## REQUIREMENT:
Copy out all the data, word for word.

## INFORMATION SUPPLIED:
——

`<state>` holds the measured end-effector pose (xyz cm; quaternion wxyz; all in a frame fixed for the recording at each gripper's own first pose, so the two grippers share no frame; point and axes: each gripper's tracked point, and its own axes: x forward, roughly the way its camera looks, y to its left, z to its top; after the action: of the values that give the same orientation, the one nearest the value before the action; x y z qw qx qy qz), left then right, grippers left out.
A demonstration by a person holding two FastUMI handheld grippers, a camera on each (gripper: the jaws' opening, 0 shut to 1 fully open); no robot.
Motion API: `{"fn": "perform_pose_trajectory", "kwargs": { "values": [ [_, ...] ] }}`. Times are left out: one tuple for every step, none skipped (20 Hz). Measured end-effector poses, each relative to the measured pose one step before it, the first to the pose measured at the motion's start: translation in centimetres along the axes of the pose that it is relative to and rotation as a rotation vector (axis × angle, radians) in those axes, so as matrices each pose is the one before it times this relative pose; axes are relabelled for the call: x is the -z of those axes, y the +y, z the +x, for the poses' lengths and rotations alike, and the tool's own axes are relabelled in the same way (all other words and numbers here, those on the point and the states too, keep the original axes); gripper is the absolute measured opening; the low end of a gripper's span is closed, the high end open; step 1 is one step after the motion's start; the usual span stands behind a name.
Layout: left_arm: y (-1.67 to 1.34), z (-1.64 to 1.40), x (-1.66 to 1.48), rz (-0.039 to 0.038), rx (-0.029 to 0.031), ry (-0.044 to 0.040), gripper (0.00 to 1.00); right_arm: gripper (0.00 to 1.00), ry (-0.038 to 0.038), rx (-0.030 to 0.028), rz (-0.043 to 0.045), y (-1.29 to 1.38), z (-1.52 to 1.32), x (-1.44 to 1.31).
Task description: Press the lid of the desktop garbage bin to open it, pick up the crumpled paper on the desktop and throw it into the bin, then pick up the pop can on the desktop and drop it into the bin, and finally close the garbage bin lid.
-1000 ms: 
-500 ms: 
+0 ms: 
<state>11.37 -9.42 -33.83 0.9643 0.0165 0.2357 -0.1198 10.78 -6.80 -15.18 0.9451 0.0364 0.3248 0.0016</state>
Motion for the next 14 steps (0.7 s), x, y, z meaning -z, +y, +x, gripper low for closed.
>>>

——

## RESPONSE AREA:
`<state>` holds the measured end-effector pose (xyz cm; quaternion wxyz; all in a frame fixed for the recording at each gripper's own first pose, so the two grippers share no frame; point and axes: each gripper's tracked point, and its own axes: x forward, roughly the way its camera looks, y to its left, z to its top; after the action: of the values that give the same orientation, the one nearest the value before the action; x y z qw qx qy qz), left then right, grippers left out.
A demonstration by a person holding two FastUMI handheld grippers, a camera on each (gripper: the jaws' opening, 0 shut to 1 fully open); no robot.
Motion API: `{"fn": "perform_pose_trajectory", "kwargs": { "values": [ [_, ...] ] }}`. Times are left out: one tuple for every step, none skipped (20 Hz). Measured end-effector poses, each relative to the measured pose one step before it, the first to the pose measured at the motion's start: translation in centimetres along the axes of the pose that it is relative to and rotation as a rotation vector (axis × angle, radians) in those axes, so as matrices each pose is the one before it times this relative pose; axes are relabelled for the call: x is the -z of those axes, y the +y, z the +x, for the poses' lengths and rotations alike, and the tool's own axes are relabelled in the same way (all other words and numbers here, those on the point and the states too, keep the original axes); gripper is the absolute measured opening; the low end of a gripper's span is closed, the high end open; step 1 is one step after the motion's start; the usual span stands behind a name.
Layout: left_arm: y (-1.67 to 1.34), z (-1.64 to 1.40), x (-1.66 to 1.48), rz (-0.039 to 0.038), rx (-0.029 to 0.031), ry (-0.044 to 0.040), gripper (0.00 to 1.00); right_arm: gripper (0.00 to 1.00), ry (-0.038 to 0.038), rx (-0.030 to 0.028), rz (-0.043 to 0.045), y (-1.29 to 1.38), z (-1.52 to 1.32), x (-1.44 to 1.31).
Task description: Press the lid of the desktop garbage bin to open it, pick up the crumpled paper on the desktop and throw it into the bin, then pick up the pop can on the desktop and drop it into the bin, and finally close the garbage bin lid.
-1000 ms: 
-500 ms: 
+0 ms: 
<state>11.37 -9.42 -33.83 0.9643 0.0165 0.2357 -0.1198 10.78 -6.80 -15.18 0.9451 0.0364 0.3248 0.0016</state>
Motion for the next 14 steps (0.7 s), x, y, z meaning -z, +y, +x, gripper low for closed.
>>>

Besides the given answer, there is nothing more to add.